My momma says "fuck em if they can't take a joke."

I keep finding pieces of myself. I keep getting little reminders of who I am. I don't have to listen. The reminders aren't obnoxious alarm bells. They are more like the purr of a kitten--calming and familiar.

When I walk past a piece of me it feels like dejavu. It's familiar to me. It is familiar to me...because it's a part of who I am.

I broke when he let go of me, and it was such a far fall that I became scattered.

Slowly I am picking up the pieces of me. The hardest part of this is accepting them.

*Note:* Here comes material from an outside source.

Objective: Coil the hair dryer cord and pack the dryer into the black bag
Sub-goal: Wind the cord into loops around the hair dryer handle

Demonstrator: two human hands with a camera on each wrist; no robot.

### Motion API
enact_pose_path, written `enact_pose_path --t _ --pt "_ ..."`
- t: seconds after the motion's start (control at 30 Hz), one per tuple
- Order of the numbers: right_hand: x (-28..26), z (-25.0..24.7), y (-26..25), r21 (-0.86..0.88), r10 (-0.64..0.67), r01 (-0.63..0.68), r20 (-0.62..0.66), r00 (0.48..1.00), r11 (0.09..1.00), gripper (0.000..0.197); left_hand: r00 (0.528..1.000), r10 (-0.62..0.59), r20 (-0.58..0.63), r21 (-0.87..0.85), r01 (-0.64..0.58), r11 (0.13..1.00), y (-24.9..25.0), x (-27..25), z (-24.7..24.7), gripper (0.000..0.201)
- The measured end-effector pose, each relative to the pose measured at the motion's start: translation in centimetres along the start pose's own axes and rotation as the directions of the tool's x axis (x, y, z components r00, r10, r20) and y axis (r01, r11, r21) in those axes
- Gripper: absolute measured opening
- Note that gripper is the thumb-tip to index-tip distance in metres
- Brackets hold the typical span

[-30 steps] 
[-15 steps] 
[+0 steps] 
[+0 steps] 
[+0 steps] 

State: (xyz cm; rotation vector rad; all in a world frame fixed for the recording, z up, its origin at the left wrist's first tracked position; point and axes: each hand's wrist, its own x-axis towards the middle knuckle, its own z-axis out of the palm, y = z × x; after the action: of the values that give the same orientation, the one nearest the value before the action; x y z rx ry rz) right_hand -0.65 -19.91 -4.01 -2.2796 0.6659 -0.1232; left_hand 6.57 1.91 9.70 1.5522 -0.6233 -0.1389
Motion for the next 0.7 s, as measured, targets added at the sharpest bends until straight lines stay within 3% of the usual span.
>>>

I can't help but judge them, but I would be lying to myself if I tried to say that that wasn't something I enjoy or if that isn't something that I would do.

Every piece I see cause me to have to come face to face with myself.

Try closing your eyes when you are standing in front of a mirror. You know your there. You know you haven't moved. You know that when you open your eyes you are going to see you. You also know that the mirror doesn't lie and that that's what you look like. Human nature causes you to make a judgement about that face in the mirror. The hardest part is accepting that this is you.

Your make-up can run but you can never run away from yourself.

Let's be serious. That's a piece of me. Human nature causes me to judge it. The hardest part is to accept it.

I keep finding pieces of myself. Some of the pieces I'm proud of...others I find embarrassing.


But what to do? I know they are part of me.




I rode horses for years and never once feel off. I came super close to falling a couple times but I managed to stay on some how. So I never had the opportunity to get back on the horse. I never knew how hard it was. When I taught people how to ride, they used to fall off all of the time and I never understood why they needed so much encouragement to get back on the horse.

So now I'm trying to get back on the horse for the first time ever.

...and you know what? It's fucking terrifying. I'm fucking terrified.